TASK => Nothing in the listing may be skipped; transcribe all of it as written.

DATA BELOW =>
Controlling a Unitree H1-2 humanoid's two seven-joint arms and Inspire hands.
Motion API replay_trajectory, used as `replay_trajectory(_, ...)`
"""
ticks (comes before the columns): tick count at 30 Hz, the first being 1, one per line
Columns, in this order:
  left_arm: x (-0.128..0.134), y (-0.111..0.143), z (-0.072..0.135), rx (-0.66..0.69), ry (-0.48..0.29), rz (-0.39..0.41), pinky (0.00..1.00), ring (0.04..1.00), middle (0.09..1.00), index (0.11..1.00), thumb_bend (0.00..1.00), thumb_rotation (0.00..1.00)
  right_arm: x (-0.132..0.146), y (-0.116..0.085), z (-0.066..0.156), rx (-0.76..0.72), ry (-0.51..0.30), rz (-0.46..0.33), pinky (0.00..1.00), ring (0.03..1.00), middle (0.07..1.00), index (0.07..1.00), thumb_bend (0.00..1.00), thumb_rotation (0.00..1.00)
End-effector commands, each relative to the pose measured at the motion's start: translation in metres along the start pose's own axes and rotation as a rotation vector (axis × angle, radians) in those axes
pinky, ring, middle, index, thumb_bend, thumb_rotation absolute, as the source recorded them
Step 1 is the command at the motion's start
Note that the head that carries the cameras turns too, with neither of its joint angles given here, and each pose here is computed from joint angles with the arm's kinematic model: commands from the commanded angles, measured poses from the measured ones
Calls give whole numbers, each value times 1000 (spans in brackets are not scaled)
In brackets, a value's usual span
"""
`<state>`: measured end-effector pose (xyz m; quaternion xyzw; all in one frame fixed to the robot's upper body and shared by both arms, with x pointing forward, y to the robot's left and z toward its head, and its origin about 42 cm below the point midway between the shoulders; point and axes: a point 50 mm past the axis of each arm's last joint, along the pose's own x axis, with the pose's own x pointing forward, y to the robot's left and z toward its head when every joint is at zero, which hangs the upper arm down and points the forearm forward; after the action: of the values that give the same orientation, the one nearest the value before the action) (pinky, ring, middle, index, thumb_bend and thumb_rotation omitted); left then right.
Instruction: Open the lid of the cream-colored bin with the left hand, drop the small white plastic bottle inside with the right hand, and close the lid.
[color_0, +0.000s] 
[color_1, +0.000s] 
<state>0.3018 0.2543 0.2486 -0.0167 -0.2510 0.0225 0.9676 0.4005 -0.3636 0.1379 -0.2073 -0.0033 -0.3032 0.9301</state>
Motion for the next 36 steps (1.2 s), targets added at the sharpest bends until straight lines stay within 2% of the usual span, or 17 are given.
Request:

EXPECTED ANSWER =>
Controlling a Unitree H1-2 humanoid's two seven-joint arms and Inspire hands.
Motion API replay_trajectory, used as `replay_trajectory(_, ...)`
"""
ticks (comes before the columns): tick count at 30 Hz, the first being 1, one per line
Columns, in this order:
  left_arm: x (-0.128..0.134), y (-0.111..0.143), z (-0.072..0.135), rx (-0.66..0.69), ry (-0.48..0.29), rz (-0.39..0.41), pinky (0.00..1.00), ring (0.04..1.00), middle (0.09..1.00), index (0.11..1.00), thumb_bend (0.00..1.00), thumb_rotation (0.00..1.00)
  right_arm: x (-0.132..0.146), y (-0.116..0.085), z (-0.066..0.156), rx (-0.76..0.72), ry (-0.51..0.30), rz (-0.46..0.33), pinky (0.00..1.00), ring (0.03..1.00), middle (0.07..1.00), index (0.07..1.00), thumb_bend (0.00..1.00), thumb_rotation (0.00..1.00)
End-effector commands, each relative to the pose measured at the motion's start: translation in metres along the start pose's own axes and rotation as a rotation vector (axis × angle, radians) in those axes
pinky, ring, middle, index, thumb_bend, thumb_rotation absolute, as the source recorded them
Step 1 is the command at the motion's start
Note that the head that carries the cameras turns too, with neither of its joint angles given here, and each pose here is computed from joint angles with the arm's kinematic model: commands from the commanded angles, measured poses from the measured ones
Calls give whole numbers, each value times 1000 (spans in brackets are not scaled)
In brackets, a value's usual span
"""
`<state>`: measured end-effector pose (xyz m; quaternion xyzw; all in one frame fixed to the robot's upper body and shared by both arms, with x pointing forward, y to the robot's left and z toward its head, and its origin about 42 cm below the point midway between the shoulders; point and axes: a point 50 mm past the axis of each arm's last joint, along the pose's own x axis, with the pose's own x pointing forward, y to the robot's left and z toward its head when every joint is at zero, which hangs the upper arm down and points the forearm forward; after the action: of the values that give the same orientation, the one nearest the value before the action) (pinky, ring, middle, index, thumb_bend and thumb_rotation omitted); left then right.
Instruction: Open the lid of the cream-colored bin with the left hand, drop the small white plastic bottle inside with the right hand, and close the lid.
[color_0, +0.000s] 
[color_1, +0.000s] 
<state>0.3018 0.2543 0.2486 -0.0167 -0.2510 0.0225 0.9676 0.4005 -0.3636 0.1379 -0.2073 -0.0033 -0.3032 0.9301</state>
Motion for the next 36 steps (1.2 s), targets added at the sharpest bends until straight lines stay within 2% of the usual span, or 17 are given.
Request:

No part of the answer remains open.